Restate the records below exactly. Pictures are not part of the copy.
Content starts
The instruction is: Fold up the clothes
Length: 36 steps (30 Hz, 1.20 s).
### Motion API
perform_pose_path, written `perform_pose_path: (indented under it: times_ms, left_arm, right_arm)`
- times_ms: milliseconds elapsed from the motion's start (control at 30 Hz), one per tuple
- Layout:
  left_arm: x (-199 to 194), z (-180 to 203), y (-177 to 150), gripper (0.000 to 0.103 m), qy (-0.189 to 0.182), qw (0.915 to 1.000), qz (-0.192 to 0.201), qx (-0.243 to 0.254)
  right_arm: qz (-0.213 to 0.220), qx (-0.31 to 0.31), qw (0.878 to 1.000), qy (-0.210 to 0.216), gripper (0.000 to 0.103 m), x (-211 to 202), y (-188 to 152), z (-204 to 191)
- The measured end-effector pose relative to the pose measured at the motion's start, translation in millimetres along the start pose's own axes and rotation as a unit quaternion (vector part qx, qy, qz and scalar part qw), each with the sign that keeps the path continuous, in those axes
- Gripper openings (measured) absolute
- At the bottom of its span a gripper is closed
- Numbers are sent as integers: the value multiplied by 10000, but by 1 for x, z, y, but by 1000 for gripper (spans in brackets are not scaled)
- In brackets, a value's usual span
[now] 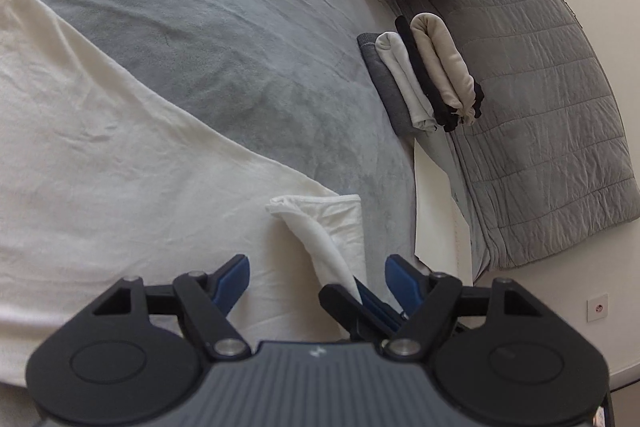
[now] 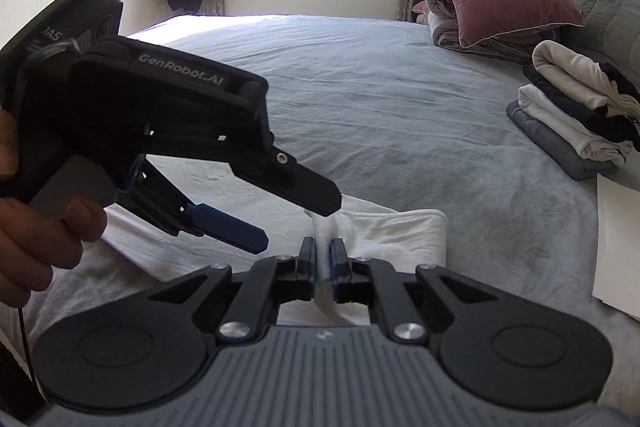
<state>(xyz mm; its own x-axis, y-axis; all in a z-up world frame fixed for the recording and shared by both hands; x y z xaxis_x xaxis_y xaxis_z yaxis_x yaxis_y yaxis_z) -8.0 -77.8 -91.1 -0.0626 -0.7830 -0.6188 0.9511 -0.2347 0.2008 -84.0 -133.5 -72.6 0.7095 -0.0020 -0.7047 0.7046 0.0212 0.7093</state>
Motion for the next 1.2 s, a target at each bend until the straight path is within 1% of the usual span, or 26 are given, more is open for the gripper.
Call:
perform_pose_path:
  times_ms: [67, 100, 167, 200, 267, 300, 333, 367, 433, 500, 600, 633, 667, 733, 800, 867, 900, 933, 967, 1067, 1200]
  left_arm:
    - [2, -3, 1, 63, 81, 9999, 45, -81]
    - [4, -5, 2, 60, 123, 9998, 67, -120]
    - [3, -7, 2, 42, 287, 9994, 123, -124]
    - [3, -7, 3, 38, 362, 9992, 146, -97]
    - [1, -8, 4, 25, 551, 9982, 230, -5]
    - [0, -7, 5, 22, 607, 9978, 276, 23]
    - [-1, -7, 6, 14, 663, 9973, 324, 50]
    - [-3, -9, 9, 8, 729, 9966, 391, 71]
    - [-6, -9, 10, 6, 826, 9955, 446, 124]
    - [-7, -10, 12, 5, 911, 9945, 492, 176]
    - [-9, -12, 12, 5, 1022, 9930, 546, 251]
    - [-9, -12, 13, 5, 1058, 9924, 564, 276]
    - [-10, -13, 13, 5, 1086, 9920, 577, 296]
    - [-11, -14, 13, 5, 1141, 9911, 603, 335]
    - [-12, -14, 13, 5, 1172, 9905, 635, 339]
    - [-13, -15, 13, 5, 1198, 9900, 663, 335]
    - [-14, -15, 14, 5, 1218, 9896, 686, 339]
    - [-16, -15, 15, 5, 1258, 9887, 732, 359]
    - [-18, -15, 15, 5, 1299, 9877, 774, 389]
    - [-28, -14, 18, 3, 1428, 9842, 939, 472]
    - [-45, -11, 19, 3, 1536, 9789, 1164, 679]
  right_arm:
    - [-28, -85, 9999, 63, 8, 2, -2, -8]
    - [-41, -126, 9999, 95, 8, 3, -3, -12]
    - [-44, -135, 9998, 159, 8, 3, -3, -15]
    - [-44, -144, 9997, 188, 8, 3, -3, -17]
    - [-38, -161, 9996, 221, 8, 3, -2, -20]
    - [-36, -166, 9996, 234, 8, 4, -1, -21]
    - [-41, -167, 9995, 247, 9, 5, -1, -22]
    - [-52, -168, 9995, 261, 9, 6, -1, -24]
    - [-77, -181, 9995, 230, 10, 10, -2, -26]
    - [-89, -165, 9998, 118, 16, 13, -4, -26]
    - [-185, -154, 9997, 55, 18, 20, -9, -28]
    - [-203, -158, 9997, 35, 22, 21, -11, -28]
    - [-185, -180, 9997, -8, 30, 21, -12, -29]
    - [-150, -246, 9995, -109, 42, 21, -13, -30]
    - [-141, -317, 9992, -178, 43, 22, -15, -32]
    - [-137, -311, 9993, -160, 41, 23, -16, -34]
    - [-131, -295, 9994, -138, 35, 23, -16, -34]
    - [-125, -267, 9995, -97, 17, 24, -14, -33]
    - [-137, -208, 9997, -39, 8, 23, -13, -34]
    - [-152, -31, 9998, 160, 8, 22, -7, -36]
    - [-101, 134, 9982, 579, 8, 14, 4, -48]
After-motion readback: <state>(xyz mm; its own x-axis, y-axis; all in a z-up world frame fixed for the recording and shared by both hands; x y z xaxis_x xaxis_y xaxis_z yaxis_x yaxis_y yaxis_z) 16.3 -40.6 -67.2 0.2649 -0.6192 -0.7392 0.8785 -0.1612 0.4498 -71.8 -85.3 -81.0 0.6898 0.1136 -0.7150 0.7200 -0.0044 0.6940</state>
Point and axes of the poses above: each gripper's, at about its wrist camera, not at the fingertips, and x roughly the way its jaws point, z to its right, y to its top, the point moved 10 cm from there along x, roughly the way its jaws point, and after that the axes turned 9 degrees about -z, right-handed, at the moved point
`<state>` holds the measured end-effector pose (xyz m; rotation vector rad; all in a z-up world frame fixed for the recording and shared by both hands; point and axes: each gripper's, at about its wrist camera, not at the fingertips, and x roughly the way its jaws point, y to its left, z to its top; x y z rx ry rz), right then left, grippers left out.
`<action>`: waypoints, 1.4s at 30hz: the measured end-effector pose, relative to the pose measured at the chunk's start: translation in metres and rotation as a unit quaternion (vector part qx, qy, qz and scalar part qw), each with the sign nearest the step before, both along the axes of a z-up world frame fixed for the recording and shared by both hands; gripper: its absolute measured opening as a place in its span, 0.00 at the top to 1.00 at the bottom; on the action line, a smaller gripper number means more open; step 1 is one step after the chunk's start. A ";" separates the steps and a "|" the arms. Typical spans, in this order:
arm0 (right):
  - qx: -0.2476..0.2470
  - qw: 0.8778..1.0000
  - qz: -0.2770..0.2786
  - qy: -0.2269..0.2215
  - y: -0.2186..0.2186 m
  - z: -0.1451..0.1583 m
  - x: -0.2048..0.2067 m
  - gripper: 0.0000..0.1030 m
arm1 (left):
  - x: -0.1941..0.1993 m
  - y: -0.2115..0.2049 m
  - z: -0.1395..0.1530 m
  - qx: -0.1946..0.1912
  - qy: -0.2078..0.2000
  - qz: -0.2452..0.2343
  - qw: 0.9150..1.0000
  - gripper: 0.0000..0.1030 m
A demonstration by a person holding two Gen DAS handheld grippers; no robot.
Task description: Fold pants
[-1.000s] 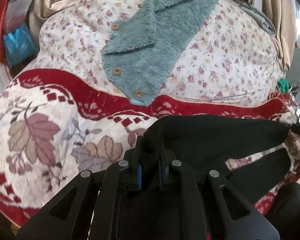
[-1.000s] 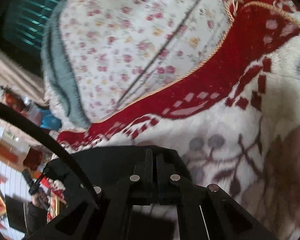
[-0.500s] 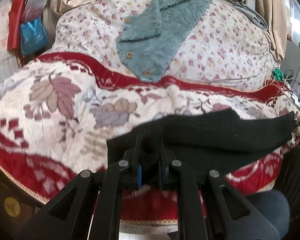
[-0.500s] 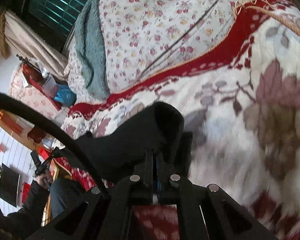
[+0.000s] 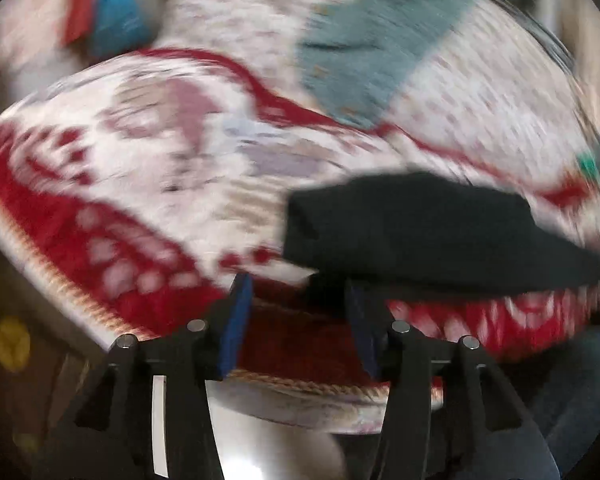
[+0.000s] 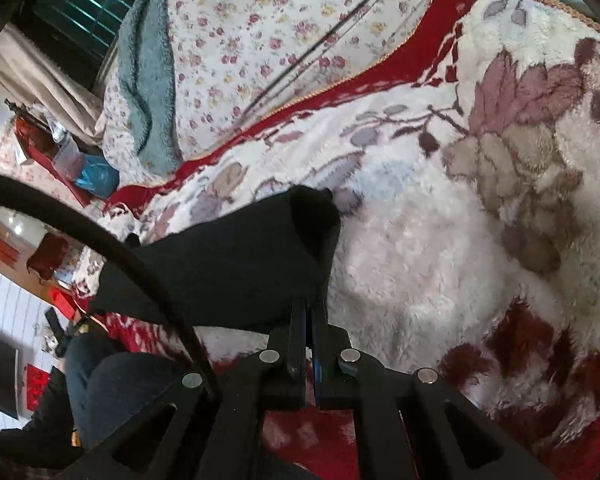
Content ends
### TASK SOLUTION
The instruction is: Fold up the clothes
Length: 36 steps (30 Hz, 1.20 s).
### Motion API
perform_pose_path, written `perform_pose_path: (indented under it: times_ms, left_arm, right_arm)`
- times_ms: milliseconds elapsed from the motion's start (control at 30 Hz), one per tuple
- Layout:
  left_arm: x (-199 to 194), z (-180 to 203), y (-177 to 150), gripper (0.000 to 0.103 m), qy (-0.189 to 0.182), qw (0.915 to 1.000), qz (-0.192 to 0.201), qx (-0.243 to 0.254)
  right_arm: qz (-0.213 to 0.220), qx (-0.31 to 0.31), qw (0.878 to 1.000), qy (-0.210 to 0.216), gripper (0.000 to 0.103 m), x (-211 to 202), y (-188 to 152), z (-204 to 191)
- The measured end-effector pose relative to the pose measured at the motion's start, translation in millimetres along the start pose's own axes and rotation as a unit quaternion (vector part qx, qy, qz and scalar part qw), each with the sign that keeps the path continuous, in those axes
- Gripper openings (measured) absolute
- At the bottom of its span a gripper is closed
- Numbers are sent as integers: the value multiplied by 10000, but by 1 for x, z, y, but by 1000 for gripper (spans in brackets are not scaled)
- In brackets, a value's usual span
[now] 
[now] 
<state>(xyz mm; its own x-axis, y-axis; all in a z-up world frame fixed for the recording and shared by both hands; x y z xaxis_x xaxis_y xaxis_z yaxis_x yaxis_y yaxis_z) -8.0 -77.8 -91.1 -0.0626 -0.7830 -0.6188 0.9511 -0.2347 0.2008 -84.0 -133.5 -72.6 0.7095 -0.0020 -0.7047 0.7046 0.0212 0.7093</state>
Motion for the next 1.2 s, a target at each bend until the straight path is within 1% of the usual span, or 26 are given, more is open for the gripper.
Call:
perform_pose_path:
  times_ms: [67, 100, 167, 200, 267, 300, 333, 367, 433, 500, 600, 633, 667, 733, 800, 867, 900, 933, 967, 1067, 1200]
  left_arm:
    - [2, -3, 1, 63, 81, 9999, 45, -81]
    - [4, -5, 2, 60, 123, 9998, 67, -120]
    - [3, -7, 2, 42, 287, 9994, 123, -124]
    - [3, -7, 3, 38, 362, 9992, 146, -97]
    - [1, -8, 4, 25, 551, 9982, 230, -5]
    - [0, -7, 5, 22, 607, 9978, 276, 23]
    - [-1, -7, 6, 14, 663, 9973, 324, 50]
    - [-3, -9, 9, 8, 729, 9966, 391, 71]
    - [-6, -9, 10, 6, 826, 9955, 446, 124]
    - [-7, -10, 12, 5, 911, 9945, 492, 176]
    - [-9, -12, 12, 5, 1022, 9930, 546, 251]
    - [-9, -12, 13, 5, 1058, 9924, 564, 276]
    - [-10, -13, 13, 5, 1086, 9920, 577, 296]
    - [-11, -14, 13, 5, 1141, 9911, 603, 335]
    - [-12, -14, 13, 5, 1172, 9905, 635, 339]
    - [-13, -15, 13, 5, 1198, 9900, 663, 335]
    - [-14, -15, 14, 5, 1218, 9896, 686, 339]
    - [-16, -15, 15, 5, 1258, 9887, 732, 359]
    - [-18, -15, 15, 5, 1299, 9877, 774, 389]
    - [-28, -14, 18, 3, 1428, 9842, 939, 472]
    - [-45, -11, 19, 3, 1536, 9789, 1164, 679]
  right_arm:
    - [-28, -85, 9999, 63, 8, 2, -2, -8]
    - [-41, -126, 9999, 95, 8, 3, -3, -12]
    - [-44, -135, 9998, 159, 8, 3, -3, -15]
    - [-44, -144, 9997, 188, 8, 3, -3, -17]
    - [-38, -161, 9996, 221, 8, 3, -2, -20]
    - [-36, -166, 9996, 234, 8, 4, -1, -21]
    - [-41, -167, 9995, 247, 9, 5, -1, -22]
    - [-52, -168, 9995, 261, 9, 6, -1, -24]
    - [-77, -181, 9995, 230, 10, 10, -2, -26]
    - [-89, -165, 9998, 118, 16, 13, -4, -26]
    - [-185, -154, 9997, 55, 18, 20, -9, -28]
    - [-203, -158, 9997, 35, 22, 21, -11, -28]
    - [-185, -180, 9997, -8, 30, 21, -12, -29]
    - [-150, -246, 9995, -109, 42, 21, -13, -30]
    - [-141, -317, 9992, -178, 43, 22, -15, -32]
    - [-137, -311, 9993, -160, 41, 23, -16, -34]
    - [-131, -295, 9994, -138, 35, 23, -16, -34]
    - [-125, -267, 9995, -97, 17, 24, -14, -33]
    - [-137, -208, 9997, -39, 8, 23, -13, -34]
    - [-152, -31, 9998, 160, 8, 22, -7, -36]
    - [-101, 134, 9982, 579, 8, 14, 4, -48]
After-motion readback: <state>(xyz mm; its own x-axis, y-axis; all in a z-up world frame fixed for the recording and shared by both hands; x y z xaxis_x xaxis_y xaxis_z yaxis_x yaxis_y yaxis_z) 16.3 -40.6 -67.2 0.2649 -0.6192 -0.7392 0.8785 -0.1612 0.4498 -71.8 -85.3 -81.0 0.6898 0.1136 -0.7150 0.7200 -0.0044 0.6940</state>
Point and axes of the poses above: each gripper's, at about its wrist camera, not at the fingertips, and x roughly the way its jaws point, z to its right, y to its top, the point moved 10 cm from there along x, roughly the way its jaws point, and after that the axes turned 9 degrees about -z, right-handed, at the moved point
`<state>` holds the measured end-effector pose (xyz m; rotation vector rad; all in a z-up world frame fixed for the recording and shared by both hands; point and axes: each gripper's, at about its wrist camera, not at the fingertips, and x roughly the way its jaws point, y to its left, z to its top; x y z rx ry rz), right then left, grippers left out.
`<action>`: waypoints, 1.4s at 30hz: the measured end-effector pose, relative to the pose measured at the chunk's start: translation in metres and rotation as a unit quaternion (vector part qx, qy, qz and scalar part qw), each with the sign nearest the step before, both along the axes of a z-up world frame fixed for the recording and shared by both hands; gripper: its absolute measured opening as a place in its span, 0.00 at the top to 1.00 at the bottom; on the action line, a smaller gripper number means more open; step 1 is one step after the chunk's start. A ";" separates the steps and a "|" the arms. Typical spans, in this order:
arm0 (right):
  - qx: -0.2476..0.2470
  - qw: 0.8778..1.0000
  - qz: -0.2770..0.2786
  - qy: -0.2269..0.2215
  - y: -0.2186..0.2186 m
  - z: -0.1451..0.1583 m
  - x: -0.2048..0.2067 m
  - gripper: 0.0000..0.1030 m
arm1 (left):
  - x: -0.1941..0.1993 m
  - y: -0.2115..0.2049 m
  - z: -0.1395..0.1530 m
  - qx: -0.1946..0.1912
  - qy: -0.2078..0.2000
  - qz: -0.2452..0.2343
  - qw: 0.9150..1.0000
  - gripper: 0.0000..0.1030 m
A demonstration by a person holding two Gen DAS handheld grippers; no robot.
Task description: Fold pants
[-1.000s] 
[-1.000s] 
[-0.500s] 
[-0.500s] 
[+0.000s] 
[+0.000s] 

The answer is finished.